The theme of the song is a 1951 Ford Victoria V8 coupe, a model based on the 1949 Ford. The Victoria hardtop had a "dual-bullet" grille and heavy chrome bumpers. A new "turn-key" ignition and front suspension featuring independent coil springs were also added. The head room was 36.1 inches. It was a new, post-war streamlined car model which could be customized into a hot rod. The Ford Crown Victoria model was produced in 1955. The opening and closing verse emphasizes the continuing popularity of the 1951 model: "Born in Detroit City back in '51 / She still looks pretty and she's loads of fun / Through thick and thin she's been my only one / It's my Crown Victoria Custom '51".
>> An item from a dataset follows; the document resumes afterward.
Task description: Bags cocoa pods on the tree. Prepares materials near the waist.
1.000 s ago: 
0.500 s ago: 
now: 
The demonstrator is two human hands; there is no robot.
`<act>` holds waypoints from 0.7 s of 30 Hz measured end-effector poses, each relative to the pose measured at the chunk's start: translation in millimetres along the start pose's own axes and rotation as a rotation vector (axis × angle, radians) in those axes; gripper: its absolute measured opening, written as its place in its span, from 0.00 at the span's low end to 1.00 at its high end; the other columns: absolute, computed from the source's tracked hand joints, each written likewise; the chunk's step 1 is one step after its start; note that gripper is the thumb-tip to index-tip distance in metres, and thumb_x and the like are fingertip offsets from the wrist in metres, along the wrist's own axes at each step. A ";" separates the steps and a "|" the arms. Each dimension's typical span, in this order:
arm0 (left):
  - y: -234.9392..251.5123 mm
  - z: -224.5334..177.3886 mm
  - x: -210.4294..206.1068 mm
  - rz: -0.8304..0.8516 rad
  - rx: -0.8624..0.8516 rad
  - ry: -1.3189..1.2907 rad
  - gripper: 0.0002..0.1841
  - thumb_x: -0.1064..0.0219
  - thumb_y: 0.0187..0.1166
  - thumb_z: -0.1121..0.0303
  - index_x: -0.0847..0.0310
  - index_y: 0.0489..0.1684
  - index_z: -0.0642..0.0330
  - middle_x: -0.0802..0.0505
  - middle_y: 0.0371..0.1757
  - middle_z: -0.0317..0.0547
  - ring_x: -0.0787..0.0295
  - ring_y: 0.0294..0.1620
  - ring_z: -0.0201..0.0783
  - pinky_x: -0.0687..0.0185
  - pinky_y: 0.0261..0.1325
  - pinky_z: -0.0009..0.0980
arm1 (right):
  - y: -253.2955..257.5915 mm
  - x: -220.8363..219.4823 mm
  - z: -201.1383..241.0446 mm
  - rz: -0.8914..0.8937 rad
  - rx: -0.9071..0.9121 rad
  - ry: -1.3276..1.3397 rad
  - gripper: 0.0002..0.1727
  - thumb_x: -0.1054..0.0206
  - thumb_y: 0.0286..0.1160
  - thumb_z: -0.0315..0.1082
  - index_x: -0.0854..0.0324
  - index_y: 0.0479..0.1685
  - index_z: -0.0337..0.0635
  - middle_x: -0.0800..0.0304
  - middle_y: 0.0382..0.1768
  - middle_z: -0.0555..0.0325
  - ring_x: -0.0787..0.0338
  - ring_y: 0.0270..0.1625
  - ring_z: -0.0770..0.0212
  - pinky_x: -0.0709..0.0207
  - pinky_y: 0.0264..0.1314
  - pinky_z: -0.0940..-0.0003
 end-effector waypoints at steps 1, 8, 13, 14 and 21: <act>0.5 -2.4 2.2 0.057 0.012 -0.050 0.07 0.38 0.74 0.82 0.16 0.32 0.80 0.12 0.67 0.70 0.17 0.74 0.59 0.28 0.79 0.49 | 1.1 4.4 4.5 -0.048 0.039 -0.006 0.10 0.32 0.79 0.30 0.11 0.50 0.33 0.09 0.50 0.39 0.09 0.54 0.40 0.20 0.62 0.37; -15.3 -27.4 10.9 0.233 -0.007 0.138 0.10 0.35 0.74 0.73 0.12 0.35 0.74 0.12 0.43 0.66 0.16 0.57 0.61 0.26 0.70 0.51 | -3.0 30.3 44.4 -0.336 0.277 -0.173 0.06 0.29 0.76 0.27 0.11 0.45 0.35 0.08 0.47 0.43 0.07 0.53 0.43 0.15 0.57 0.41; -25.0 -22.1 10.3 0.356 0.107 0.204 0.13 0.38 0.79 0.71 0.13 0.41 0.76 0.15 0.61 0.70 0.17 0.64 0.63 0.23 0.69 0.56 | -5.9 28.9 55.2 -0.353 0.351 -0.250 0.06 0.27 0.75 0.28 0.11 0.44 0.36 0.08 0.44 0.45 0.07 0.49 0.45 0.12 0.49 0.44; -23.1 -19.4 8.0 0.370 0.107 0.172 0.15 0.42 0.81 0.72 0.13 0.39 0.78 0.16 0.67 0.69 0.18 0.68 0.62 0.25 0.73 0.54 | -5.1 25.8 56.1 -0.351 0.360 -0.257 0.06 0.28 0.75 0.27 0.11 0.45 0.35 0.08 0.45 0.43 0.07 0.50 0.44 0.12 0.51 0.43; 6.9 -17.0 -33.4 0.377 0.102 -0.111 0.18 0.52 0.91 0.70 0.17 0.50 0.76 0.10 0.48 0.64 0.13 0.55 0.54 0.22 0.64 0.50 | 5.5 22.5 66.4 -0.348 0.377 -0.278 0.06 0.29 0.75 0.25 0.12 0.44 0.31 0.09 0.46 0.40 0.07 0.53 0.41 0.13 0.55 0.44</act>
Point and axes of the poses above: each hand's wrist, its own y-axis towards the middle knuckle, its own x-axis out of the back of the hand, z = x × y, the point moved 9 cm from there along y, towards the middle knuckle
Jerry Lee Lewis performs a piano solo followed by an electric guitar solo by James Burton.

The recording is featured in the 1999 film A Texas Funeral starring Martin Sheen and Robert Patrick.

The song was favorably reviewed in Rolling Stone: "Whether reclaiming Hank Williams' wry 'I'll Never Get Out of This World Alive' or bragging about his hot rod — or is it his woman? — on 'Crown Victoria Custom '51,' Lewis is in high gear. He revels in the signatures of his fine madness, tossing random glissandi from his piano and shouting lyrics in a voice scuffed yet steel tipped."

==Album appearances==
"Crown Victoria Custom '51" appeared on the following albums:

- Young Blood, Jerry Lee Lewis, Sire Records, 1995
- Grooves, Volume Ten, Various Artists, Time-Life Music/BMG, 1996
- Legends of American Music. Half a Century of Hits, Jerry Lee Lewis, Time-Life Music, 2006

==Sources==
- Bonomo, Joe (2009). Jerry Lee Lewis: Lost and Found. New York: Continuum Books.
- Tosches, Nick (1982). Hellfire. New York: Grove Press.
- Gutterman, Jimmy (1991). Rockin' My Life Away: Listening to Jerry Lee Lewis. Nashville: Rutledge Hill Press.
- Gutterman, Jimmy (1993). The Jerry Lee Lewis Anthology: All Killer, No Filler. Rhino Records.
- Lewis, Myra; Silver, Murray (1981). Great Balls of Fire: The Uncensored Story of Jerry Lee Lewis. William Morrow/Quill/St. Martin's Press.
- Legends of American Music. Half a Century of Hits. Jerry Lee Lewis. Time-Life Music. 2006.